The required answer is the data below, restated word for word with images omitted.

### THE DATA
* * * * * * * * *

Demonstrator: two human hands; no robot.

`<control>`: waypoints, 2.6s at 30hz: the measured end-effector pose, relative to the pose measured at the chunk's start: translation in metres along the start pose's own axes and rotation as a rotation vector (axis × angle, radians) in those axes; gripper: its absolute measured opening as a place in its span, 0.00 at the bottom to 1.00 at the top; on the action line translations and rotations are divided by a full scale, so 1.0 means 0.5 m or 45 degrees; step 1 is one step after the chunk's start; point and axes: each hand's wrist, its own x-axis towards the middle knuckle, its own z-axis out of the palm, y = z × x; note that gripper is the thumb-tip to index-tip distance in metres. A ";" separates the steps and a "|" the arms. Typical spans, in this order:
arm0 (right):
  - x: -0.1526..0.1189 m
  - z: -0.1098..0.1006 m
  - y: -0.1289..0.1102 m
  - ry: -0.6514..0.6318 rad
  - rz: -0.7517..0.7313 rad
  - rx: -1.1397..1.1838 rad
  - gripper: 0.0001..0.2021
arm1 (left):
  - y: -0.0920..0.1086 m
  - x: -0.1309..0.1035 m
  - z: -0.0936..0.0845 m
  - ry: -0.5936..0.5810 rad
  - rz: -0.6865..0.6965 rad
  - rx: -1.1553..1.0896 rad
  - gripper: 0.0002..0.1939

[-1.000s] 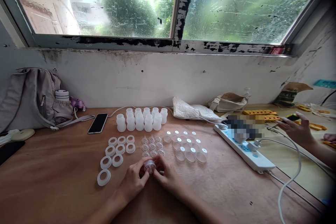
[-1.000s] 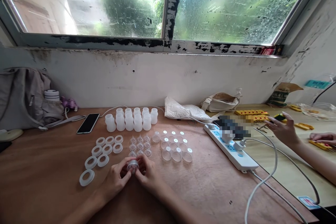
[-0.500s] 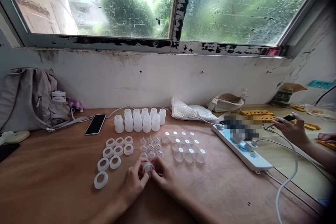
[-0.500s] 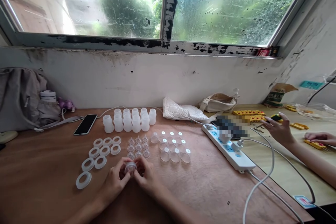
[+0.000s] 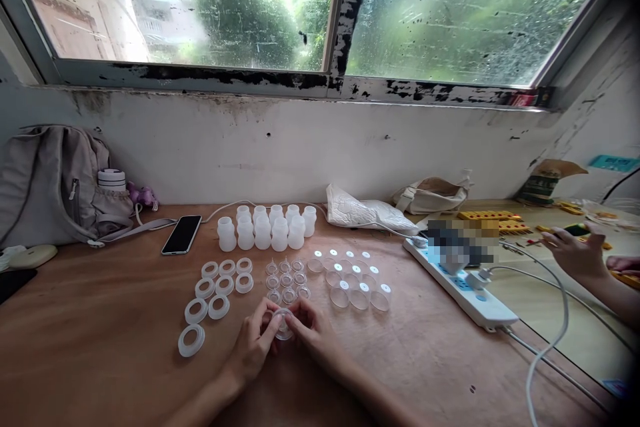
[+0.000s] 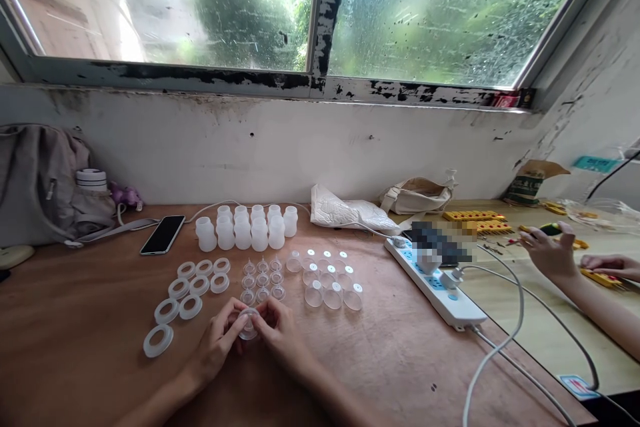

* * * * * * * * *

### ANSWER AREA
Demonstrator: two human hands; no robot.

`<control>`: waypoints, 2.6s at 30hz: the measured end-effector pose, relative to the pose measured at the chunk's start: translation in metres along the start pose's own axes and rotation as a rotation vector (axis × angle, radians) in those axes; gripper: its absolute measured opening as a place in its span, 0.00 at the bottom to 1.00 at the top; on the action line translations and rotations are divided by a full scale, so 1.0 means 0.5 m or 45 degrees; step 1 is one step after the chunk's start; point and axes: each hand's wrist, its own x-axis towards the middle knuckle, its own z-axis out of the palm, y = z × x; note that gripper is the thumb-tip to index-tip distance in metres. A ";" separates the steps and a "|" the arms. Typical spans, in this order:
arm0 (right):
  - x: -0.1526..0.1189 m
  - z: -0.1098..0.1006 m
  - y: -0.1289..0.1102 m
  - ry: -0.6514..0.6318 rad
  - rz: -0.7517..0.7313 rad
  - rx: -1.1397..1.1838 rad
  - gripper: 0.0001..0.2021
arm1 (left):
  - y: -0.0920..0.1086 m
  - x: -0.1309..0.1035 m
  - z: -0.0936..0.0845 m
  - ry: -0.5936..0.5810 rad
  - rz: -0.6865..0.6965 rad
  - rx: -1.1553..1.0896 rad
  - gripper: 0.0002..0.1939

[-1.000s] 
[-1.000s] 
[-0.500s] 
[-0.500s] 
[+0.000s] 
[+0.000s] 

A complete answer has now been given to the exercise.